During an episode of First Take, Smith spoke about how the NCAA Tournament could “cease to exist” because of a dearth of upsets within the action. This past tournament ended up marking the first year in which four No. 1 seeds made the Final Four since 2008 and only the second time since the seeding began in 1979. While Smith feels that this could lead to the downfall of the annual event, Pendergast cited the viewership numbers as the basis for his dissent.
“Hey, down the road, who knows?,” Pendergast said. “Maybe he’s right, maybe there’s a shift in viewership habits or whatnot, but what I can gather from this particular tournament, the very tournament that led Stephen A. Smith and many others to say, ‘Aah, no Cinderellas. This is no longer interesting and thus it is going to die.’ The final game between the University of Houston and the University of Florida averaged 18.1 million viewers, peaked at over 21 million, and for some context, that is up 22% year-over-year.”

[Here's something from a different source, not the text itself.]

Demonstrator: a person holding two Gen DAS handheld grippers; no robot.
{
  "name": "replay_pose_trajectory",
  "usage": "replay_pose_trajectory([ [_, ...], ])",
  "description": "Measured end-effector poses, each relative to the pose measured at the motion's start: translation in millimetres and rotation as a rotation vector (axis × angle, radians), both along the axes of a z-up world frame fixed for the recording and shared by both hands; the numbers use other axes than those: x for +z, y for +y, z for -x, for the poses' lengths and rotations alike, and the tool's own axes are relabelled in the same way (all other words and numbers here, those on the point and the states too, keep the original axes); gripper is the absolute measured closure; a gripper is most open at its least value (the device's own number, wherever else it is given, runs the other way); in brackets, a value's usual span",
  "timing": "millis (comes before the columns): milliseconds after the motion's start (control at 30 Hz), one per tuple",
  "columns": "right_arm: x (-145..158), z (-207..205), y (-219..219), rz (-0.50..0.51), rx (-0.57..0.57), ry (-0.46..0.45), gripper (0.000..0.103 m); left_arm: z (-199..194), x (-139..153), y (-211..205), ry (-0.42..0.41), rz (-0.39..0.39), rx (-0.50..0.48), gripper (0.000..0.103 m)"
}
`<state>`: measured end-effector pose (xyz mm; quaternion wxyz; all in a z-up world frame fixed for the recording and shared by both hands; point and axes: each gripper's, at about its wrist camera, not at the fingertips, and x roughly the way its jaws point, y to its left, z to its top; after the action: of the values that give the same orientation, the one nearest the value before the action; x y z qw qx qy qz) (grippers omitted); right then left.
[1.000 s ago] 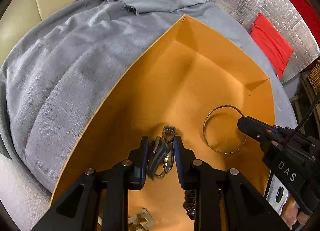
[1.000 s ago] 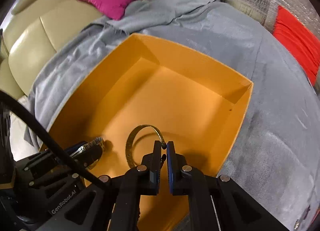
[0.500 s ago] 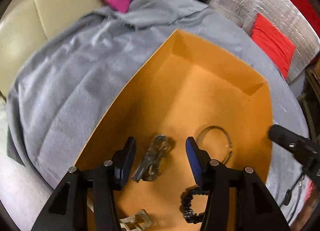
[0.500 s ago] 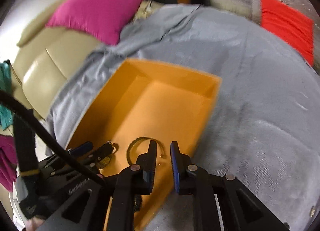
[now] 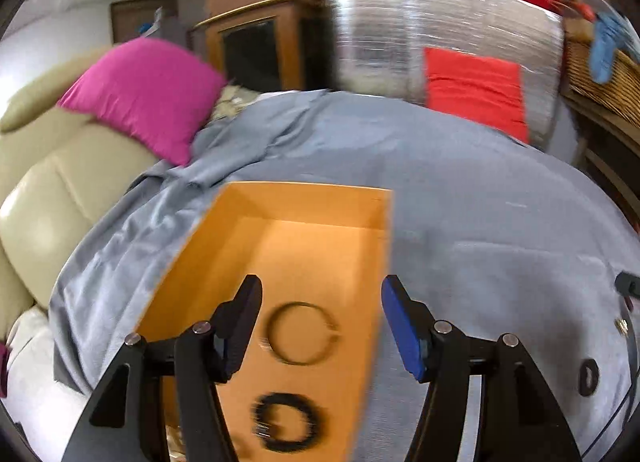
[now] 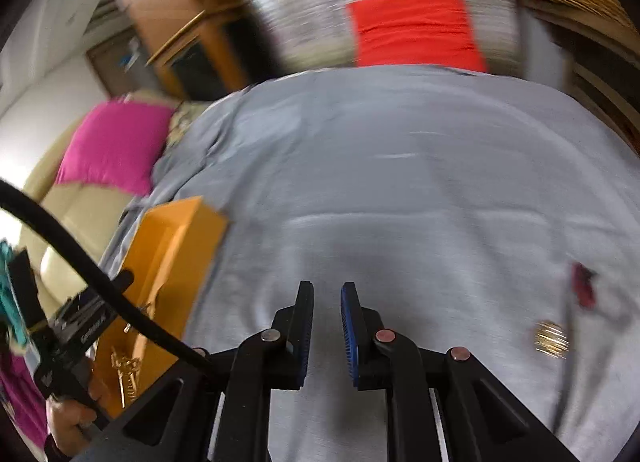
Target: Organize jewelry
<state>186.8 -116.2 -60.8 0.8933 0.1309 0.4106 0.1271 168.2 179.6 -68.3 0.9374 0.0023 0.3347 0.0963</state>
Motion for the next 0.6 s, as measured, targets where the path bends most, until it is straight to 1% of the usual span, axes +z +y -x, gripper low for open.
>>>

In response to this claim, Payne discussed how college basketball as it was when they grew up is different from the current product. Within the current marketplace, college athletes can enter the transfer portal and profit from their name, image and likeness, fundamentally changing the recruiting landscape and disrupting team continuity. Payne believes that Smith is wrong in that it will end up causing the cessation of the tournament itself.
“Basketball as we knew it was dead, but the tournament, so far at least based on this one year, might be the thing that actually salvages whatever remains of it and how we consume it and everything, and I try not to get too wrapped up in comparing different eras of basketball and everything.”

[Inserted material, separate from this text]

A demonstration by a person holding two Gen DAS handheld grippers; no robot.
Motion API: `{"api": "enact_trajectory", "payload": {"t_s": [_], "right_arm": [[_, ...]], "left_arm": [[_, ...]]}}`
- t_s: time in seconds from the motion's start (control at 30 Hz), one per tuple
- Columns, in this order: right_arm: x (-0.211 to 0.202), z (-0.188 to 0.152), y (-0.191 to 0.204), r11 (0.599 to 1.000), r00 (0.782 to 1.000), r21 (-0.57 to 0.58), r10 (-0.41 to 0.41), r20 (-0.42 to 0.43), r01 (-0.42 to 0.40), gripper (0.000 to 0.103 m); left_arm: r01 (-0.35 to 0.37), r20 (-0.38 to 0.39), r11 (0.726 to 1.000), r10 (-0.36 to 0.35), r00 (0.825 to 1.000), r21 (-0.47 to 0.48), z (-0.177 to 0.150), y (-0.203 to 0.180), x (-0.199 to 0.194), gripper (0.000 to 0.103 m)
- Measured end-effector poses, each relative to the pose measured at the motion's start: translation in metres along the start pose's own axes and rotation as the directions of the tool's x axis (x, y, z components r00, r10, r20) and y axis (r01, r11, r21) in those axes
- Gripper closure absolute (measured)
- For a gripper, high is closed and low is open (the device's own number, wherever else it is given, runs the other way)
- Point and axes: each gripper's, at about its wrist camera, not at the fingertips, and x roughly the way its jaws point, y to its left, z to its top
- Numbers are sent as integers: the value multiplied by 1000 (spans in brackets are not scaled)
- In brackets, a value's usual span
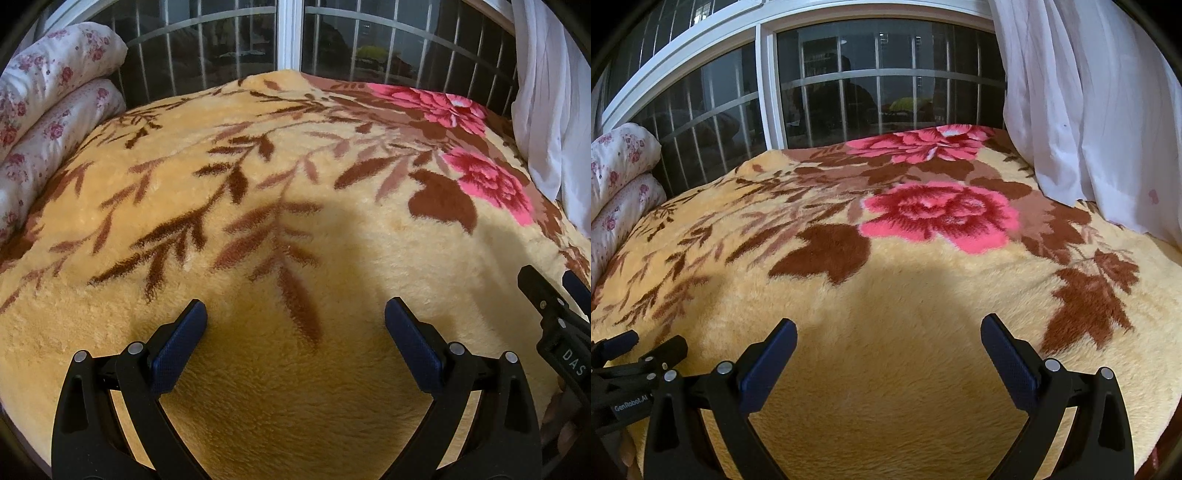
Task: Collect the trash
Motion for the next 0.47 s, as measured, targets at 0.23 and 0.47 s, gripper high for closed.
{"api": "enact_trajectory", "payload": {"t_s": [0.23, 0.47], "right_arm": [[1, 0, 0, 1000, 1000, 4, 5, -3, -5, 5], [1, -1, 0, 1000, 1000, 1, 5, -6, -5, 5]], "left_arm": [[-15, 15, 1000, 15, 1000, 1, -1, 0, 0, 9], [22, -14, 999, -22, 1000, -32, -1, 5, 4, 9]]}}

Even though the landscape is different, Payne still observes how there are memorable moments that viewers received from the proceedings in the past. Pendergast followed up by explaining how while it was exciting to see the Valparaiso Beacons advance to the Elite Eight, he does not need to watch the team get beat by 30 in the round. In fact, he underscored this premise as being one of the disconnects surrounding the situation with teams considered to go on ‘Cinderella’ voyages in the tournament.

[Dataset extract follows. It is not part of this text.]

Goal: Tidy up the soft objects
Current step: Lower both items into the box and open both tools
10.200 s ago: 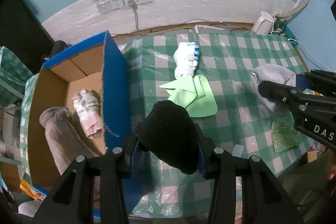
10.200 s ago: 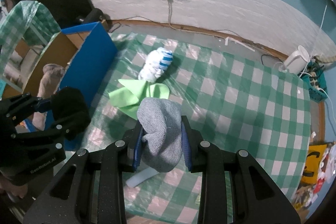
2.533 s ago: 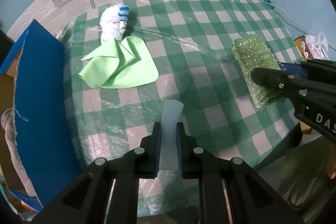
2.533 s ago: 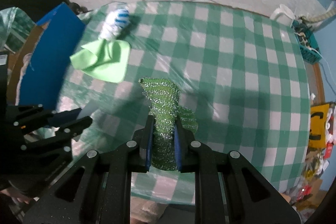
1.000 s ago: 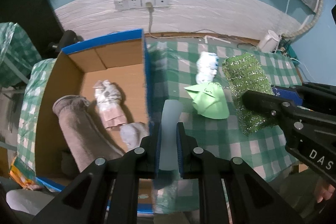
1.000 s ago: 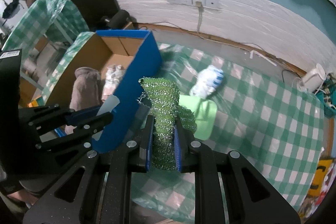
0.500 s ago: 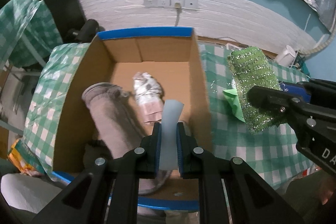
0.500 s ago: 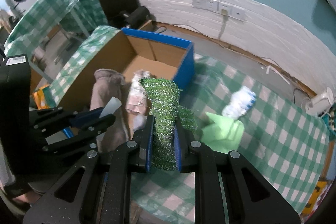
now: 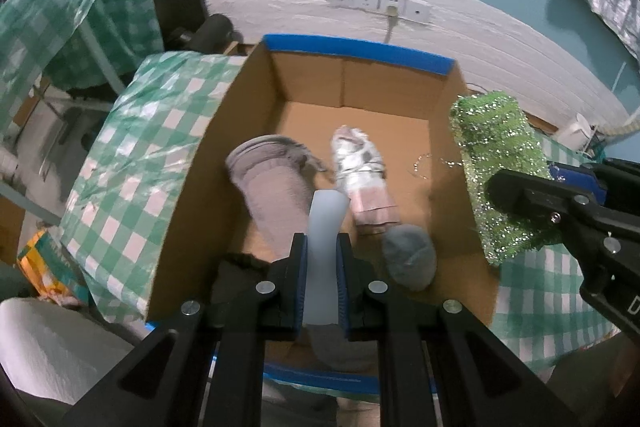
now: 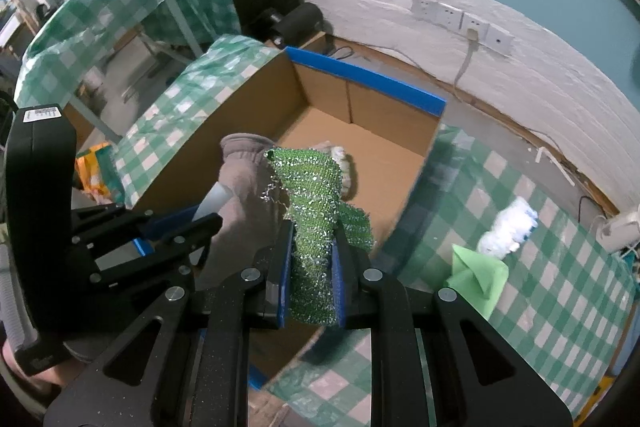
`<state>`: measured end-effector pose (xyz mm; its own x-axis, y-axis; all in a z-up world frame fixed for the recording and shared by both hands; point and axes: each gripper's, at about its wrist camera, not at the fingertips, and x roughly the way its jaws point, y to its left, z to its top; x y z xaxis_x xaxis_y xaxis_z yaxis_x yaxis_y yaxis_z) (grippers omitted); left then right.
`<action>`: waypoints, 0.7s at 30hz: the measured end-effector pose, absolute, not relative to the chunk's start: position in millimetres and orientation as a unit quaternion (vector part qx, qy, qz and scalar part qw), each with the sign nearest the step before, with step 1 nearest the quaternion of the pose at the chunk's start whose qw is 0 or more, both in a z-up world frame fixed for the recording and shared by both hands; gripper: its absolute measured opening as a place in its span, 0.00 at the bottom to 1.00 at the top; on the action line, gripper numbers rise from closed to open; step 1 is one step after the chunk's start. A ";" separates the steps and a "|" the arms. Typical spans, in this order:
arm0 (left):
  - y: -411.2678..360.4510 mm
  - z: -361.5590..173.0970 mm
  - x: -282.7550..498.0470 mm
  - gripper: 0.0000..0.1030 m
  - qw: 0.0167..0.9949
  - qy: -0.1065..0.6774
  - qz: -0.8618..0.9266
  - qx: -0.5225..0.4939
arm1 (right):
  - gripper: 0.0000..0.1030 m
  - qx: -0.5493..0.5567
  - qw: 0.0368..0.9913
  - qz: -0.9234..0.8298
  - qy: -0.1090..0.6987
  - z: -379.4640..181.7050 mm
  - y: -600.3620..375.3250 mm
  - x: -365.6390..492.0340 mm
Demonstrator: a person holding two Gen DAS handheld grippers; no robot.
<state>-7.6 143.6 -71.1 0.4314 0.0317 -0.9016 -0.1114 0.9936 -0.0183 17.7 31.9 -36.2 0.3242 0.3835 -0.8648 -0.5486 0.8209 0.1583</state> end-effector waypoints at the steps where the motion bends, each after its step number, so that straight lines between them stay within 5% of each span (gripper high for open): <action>1: 147.1 -72.6 -7.6 0.13 0.844 0.533 0.045 -0.040 | 0.16 -0.082 0.808 0.290 0.507 -37.7 35.6 18.6; 13: 166.3 -95.7 -4.6 0.18 0.827 0.556 0.069 -0.050 | 0.17 -0.085 0.788 0.303 0.529 -61.6 55.2 26.5; 21: 167.3 -90.9 -4.2 0.47 0.835 0.542 0.088 -0.040 | 0.50 -0.071 0.792 0.296 0.530 -64.4 47.0 28.1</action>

“I think people want to see heavyweights like this – four No. 1 seeds in the Final Four,” Pendergast said. “If anything, that is the ultimate counterpoint to what Stephen A. is saying is like look, ‘This was the complete opposite of Cinderellas that we had in this particular Final Four, the exact opposite of what you could possibly have, the four best teams,’ and people were eating it up, 22% year-over-year. You want Cinderellas until you don’t want Cinderellas anymore.”